-------- SUPPLIED INFORMATION --------
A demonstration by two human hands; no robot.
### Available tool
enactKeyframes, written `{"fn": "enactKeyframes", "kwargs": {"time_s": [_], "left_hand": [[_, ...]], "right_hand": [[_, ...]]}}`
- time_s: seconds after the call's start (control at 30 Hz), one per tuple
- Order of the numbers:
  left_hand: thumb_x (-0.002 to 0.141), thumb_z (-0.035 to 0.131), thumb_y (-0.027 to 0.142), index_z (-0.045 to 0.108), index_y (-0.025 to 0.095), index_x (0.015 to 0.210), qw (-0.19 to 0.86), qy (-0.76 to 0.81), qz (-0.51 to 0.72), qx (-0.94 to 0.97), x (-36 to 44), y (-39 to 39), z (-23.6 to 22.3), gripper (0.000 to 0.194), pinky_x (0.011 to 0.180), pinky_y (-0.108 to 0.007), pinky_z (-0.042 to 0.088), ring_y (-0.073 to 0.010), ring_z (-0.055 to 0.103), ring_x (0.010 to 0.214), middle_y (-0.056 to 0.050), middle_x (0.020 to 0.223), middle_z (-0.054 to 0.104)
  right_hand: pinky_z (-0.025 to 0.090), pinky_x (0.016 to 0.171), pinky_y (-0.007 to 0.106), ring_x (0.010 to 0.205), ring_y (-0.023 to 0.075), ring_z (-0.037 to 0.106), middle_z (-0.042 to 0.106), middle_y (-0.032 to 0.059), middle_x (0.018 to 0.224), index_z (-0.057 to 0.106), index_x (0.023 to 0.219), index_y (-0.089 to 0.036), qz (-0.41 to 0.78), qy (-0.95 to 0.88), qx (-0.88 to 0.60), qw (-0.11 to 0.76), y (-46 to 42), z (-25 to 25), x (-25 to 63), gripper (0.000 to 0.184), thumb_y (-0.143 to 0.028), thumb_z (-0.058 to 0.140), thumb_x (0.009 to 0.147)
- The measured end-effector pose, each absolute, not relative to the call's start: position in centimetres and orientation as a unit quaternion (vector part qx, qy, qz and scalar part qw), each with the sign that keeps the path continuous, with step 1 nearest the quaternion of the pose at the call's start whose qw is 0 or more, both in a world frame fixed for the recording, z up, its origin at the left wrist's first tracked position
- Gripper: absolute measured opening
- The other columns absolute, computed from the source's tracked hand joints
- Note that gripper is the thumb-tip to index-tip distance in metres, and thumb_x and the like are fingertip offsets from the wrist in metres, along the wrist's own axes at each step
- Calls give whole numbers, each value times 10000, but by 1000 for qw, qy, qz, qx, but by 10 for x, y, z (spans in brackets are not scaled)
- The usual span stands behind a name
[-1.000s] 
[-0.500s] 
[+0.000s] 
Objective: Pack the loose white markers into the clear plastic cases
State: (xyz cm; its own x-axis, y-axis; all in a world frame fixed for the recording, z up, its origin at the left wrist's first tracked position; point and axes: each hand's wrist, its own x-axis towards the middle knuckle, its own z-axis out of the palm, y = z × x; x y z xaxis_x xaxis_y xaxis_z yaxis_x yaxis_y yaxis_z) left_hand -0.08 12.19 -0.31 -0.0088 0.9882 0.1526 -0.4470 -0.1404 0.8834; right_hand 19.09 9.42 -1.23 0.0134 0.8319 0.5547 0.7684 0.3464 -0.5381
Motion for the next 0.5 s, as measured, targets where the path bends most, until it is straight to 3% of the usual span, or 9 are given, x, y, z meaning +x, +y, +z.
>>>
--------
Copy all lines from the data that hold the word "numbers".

- Order of the numbers:
- Calls give whole numbers, each value times 10000, but by 1000 for qw, qy, qz, qx, but by 10 for x, y, z (spans in brackets are not scaled)

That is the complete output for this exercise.